Stored entries
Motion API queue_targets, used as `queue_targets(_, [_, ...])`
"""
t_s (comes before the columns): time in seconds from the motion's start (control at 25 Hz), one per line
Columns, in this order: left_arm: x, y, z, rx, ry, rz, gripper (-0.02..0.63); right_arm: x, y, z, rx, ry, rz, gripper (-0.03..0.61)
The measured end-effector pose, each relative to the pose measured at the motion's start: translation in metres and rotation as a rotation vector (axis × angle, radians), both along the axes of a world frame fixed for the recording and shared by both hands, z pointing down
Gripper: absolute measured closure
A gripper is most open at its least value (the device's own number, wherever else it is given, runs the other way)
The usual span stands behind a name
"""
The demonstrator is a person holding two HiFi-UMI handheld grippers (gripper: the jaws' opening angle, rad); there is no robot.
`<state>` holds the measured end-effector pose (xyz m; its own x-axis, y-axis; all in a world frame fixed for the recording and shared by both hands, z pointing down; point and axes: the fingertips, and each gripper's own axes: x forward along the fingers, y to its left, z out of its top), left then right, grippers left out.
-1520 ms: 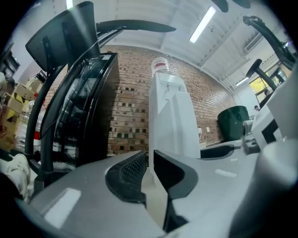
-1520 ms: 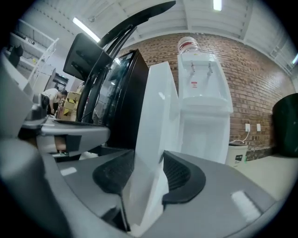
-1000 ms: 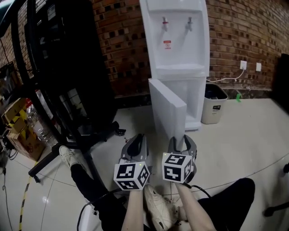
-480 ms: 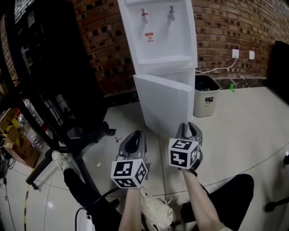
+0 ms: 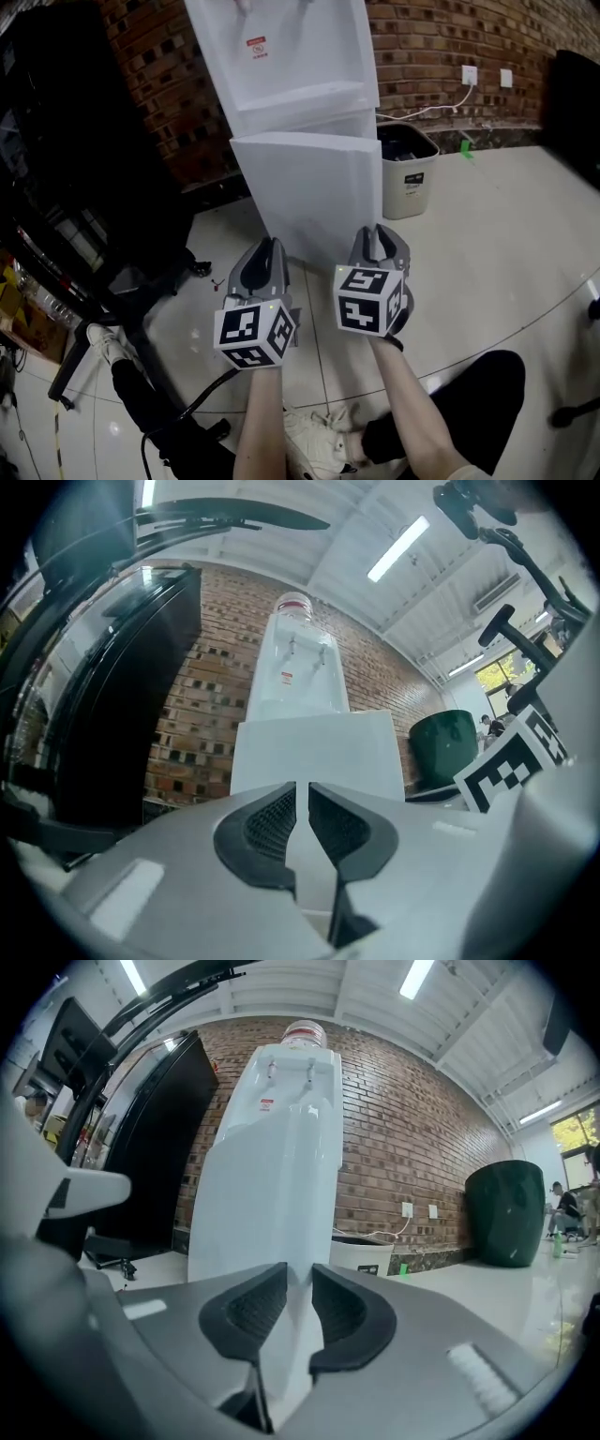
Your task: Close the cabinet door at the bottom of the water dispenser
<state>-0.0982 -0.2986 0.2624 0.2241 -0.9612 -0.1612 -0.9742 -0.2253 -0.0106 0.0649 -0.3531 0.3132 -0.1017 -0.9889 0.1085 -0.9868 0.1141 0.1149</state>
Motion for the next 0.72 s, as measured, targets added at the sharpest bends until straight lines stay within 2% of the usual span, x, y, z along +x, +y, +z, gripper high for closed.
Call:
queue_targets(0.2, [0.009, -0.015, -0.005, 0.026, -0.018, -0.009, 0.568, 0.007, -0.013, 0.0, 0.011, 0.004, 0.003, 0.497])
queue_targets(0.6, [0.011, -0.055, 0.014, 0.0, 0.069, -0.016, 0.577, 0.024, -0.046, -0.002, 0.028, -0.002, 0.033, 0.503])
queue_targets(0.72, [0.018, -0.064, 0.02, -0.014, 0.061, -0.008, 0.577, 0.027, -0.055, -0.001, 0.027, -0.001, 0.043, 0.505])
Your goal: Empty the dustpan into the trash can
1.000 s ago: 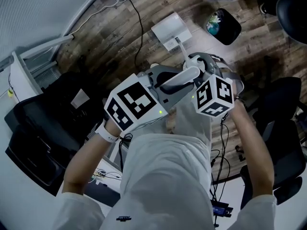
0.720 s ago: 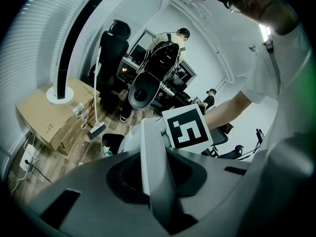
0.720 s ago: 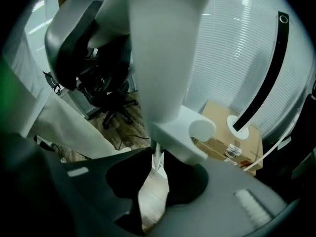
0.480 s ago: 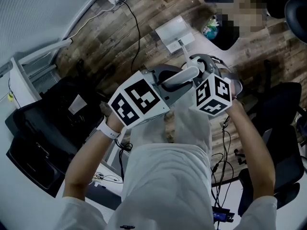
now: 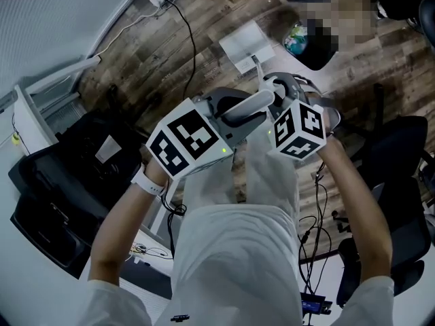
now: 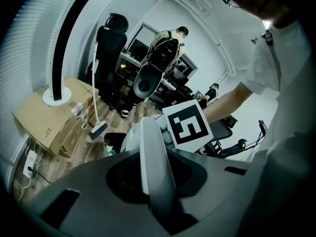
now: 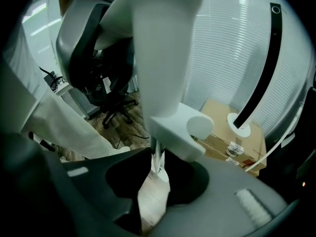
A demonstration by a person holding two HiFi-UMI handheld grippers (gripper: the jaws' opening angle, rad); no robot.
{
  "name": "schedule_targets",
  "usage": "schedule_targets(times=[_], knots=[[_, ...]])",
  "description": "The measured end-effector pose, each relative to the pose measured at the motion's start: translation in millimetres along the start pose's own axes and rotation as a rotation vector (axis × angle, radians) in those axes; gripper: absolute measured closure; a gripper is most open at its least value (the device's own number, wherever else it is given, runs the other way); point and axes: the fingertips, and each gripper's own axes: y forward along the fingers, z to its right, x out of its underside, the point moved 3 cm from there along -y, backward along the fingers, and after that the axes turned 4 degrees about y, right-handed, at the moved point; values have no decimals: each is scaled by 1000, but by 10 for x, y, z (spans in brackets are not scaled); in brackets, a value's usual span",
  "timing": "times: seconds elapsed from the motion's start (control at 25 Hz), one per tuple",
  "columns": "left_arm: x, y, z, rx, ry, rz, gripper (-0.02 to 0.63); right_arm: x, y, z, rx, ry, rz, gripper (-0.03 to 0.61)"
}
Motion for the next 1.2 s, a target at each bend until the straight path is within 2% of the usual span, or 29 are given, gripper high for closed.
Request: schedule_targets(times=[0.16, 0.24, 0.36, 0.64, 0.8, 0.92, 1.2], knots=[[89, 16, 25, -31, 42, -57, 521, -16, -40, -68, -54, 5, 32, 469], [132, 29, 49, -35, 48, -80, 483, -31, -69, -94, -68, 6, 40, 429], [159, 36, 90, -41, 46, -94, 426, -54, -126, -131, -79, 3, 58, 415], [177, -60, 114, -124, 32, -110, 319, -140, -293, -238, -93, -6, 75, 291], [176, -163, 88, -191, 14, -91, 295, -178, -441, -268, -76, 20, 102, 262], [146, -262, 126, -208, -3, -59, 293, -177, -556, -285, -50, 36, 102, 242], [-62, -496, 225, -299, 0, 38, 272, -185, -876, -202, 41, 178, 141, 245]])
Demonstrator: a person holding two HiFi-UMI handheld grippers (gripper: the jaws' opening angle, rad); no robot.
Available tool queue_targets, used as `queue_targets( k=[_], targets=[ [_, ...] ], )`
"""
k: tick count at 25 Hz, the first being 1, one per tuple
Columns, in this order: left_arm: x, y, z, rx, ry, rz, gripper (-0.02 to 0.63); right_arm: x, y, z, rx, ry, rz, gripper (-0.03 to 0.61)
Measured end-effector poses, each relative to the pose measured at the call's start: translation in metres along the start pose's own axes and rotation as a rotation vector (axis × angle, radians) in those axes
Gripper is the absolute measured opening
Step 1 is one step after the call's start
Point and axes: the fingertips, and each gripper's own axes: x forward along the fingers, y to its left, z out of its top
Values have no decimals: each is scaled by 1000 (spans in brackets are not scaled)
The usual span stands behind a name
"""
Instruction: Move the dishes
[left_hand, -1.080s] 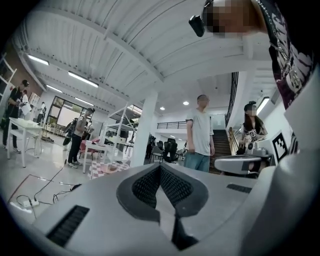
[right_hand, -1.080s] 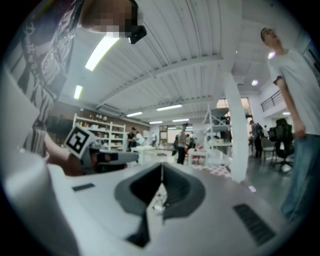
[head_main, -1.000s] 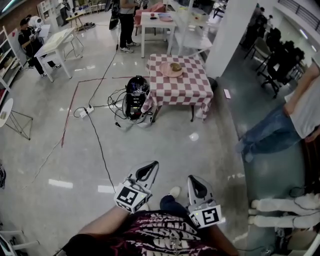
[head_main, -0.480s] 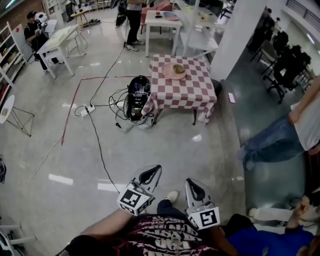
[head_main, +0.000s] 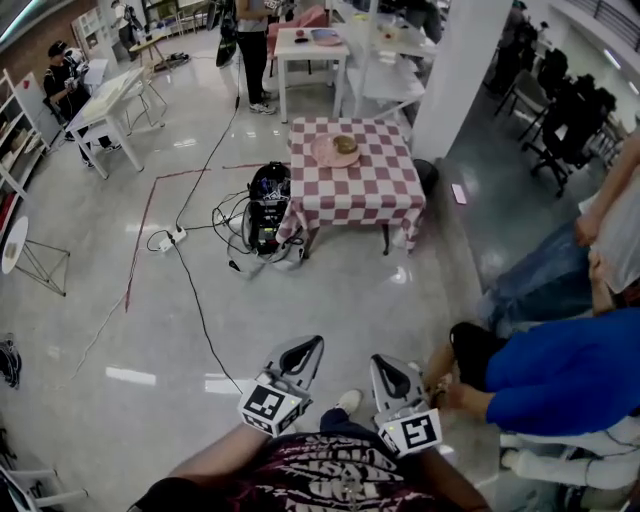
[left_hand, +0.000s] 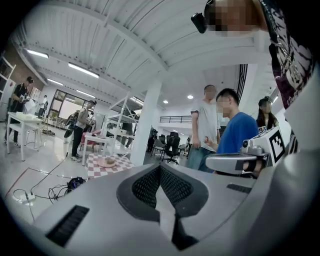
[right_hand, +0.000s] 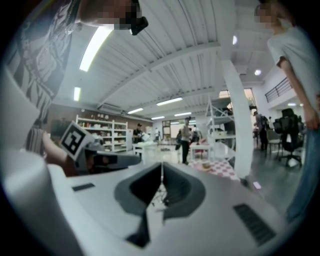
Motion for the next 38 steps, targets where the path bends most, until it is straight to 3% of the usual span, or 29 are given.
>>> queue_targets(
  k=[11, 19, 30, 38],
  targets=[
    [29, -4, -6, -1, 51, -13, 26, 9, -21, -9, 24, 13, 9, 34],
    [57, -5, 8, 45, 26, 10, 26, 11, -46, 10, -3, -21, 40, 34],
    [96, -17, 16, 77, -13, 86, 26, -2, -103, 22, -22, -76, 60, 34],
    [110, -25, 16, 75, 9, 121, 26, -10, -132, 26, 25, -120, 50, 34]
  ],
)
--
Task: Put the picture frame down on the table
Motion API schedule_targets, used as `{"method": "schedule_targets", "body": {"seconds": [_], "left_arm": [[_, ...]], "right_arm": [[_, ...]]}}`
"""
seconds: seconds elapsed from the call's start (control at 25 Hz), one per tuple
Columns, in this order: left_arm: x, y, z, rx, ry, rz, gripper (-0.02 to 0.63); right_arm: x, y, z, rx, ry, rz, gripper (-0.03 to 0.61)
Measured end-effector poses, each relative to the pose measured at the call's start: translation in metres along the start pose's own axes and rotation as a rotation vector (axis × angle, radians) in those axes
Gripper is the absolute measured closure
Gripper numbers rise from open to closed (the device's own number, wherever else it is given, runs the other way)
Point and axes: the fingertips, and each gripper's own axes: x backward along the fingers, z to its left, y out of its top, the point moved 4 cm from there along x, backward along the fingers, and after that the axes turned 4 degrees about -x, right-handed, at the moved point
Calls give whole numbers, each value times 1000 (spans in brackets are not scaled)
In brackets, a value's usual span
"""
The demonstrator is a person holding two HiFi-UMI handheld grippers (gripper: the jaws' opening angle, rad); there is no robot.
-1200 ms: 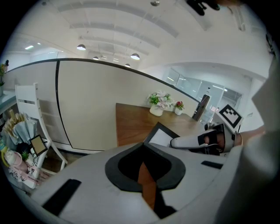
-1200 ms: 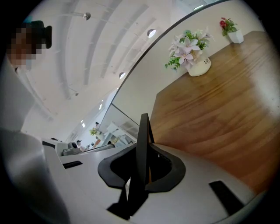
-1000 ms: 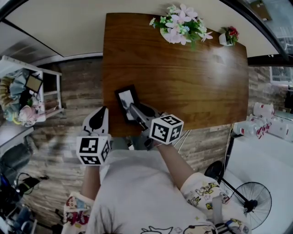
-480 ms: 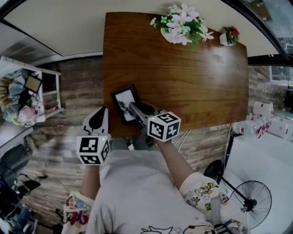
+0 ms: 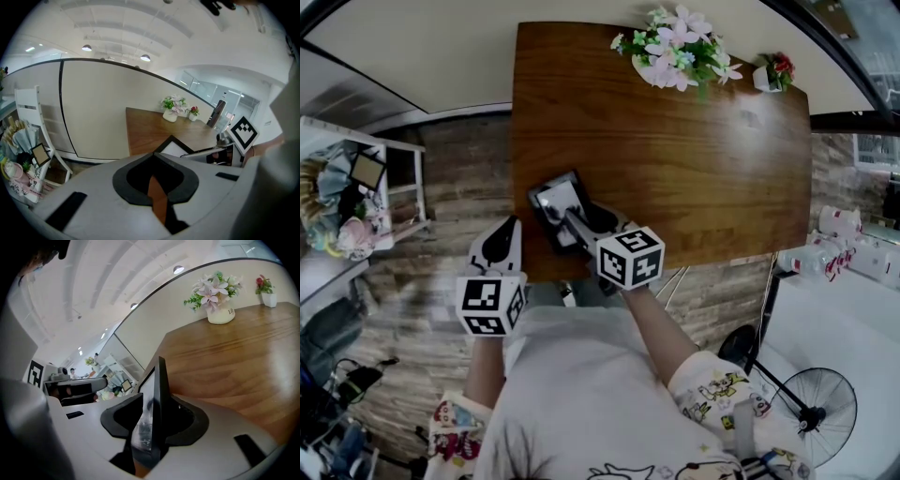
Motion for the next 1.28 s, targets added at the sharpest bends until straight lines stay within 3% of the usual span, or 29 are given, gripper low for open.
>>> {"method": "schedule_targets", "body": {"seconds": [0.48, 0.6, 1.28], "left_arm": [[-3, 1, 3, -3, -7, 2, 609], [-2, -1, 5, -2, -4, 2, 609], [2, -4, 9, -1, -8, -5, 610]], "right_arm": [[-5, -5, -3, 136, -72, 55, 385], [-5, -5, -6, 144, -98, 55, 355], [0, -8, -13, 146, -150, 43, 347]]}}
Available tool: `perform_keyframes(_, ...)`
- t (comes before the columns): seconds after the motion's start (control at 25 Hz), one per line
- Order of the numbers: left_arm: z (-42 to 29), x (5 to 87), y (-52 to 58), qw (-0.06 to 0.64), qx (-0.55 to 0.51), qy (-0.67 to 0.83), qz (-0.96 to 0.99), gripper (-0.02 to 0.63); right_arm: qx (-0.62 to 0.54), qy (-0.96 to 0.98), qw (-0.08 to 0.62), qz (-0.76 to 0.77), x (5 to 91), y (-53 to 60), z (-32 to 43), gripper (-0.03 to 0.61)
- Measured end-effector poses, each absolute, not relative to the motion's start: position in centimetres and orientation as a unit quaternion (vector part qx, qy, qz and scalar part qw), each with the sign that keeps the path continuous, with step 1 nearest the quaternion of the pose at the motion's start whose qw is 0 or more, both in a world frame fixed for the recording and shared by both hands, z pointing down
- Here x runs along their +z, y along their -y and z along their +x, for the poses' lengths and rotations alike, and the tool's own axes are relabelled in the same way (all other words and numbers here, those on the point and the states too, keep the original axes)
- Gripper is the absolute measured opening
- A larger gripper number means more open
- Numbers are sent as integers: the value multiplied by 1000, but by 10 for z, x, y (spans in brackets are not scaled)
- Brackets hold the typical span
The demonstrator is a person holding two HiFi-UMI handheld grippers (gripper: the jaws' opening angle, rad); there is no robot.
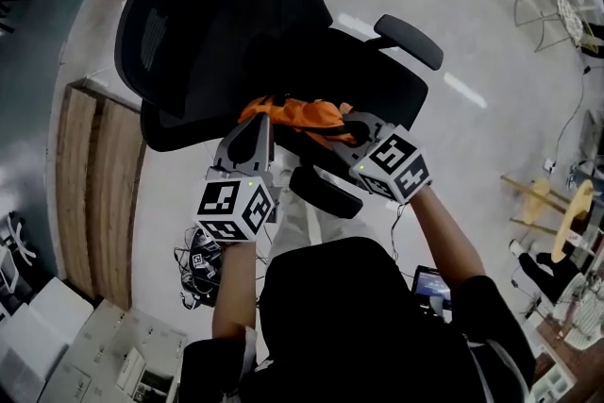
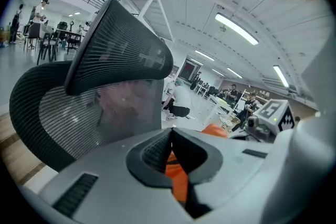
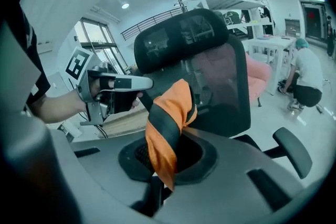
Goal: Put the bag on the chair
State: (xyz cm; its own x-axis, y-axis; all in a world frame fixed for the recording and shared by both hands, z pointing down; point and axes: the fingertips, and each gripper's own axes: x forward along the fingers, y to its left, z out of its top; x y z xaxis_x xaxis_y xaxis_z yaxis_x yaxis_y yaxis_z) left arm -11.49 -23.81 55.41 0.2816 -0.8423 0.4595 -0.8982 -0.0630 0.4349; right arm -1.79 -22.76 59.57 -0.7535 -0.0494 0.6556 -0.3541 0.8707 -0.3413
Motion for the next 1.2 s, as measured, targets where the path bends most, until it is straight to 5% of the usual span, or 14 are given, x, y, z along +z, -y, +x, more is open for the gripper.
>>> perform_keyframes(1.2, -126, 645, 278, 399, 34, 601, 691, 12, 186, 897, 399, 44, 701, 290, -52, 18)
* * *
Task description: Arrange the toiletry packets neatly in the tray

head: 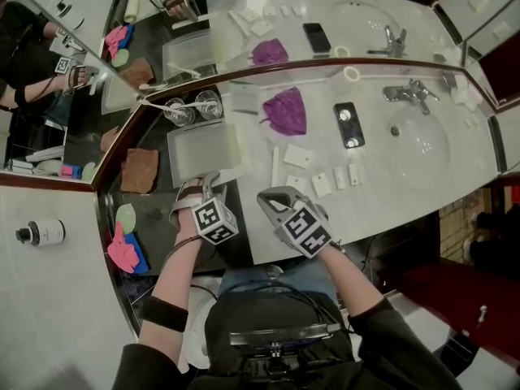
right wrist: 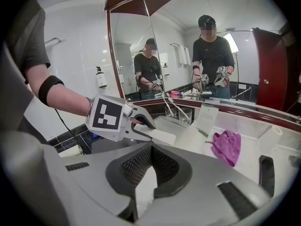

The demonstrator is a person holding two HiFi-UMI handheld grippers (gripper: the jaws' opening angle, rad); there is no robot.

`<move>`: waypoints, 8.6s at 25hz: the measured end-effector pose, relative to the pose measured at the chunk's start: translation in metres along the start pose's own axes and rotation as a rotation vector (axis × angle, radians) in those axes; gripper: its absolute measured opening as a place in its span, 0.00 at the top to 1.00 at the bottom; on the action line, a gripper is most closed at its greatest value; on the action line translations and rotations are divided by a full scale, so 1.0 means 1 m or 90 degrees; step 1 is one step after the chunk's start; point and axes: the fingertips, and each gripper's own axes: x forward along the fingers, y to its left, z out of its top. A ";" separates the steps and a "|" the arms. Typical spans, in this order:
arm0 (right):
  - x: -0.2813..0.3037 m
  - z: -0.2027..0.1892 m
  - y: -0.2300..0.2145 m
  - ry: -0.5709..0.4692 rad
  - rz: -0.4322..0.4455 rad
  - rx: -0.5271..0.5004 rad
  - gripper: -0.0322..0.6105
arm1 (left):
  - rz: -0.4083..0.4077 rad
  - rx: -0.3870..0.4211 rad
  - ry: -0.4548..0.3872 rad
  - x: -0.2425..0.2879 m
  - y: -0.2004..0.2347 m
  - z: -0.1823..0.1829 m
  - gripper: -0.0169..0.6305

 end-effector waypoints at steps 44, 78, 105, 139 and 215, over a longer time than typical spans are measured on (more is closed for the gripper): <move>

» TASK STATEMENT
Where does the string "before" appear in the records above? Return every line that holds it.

» RESULT FOR THIS EXERCISE
t_s (comes before the columns): time in seconds from the motion's start (control at 25 Hz), one per line
- t (comes before the columns): seconds after the motion's start (control at 25 Hz), one per line

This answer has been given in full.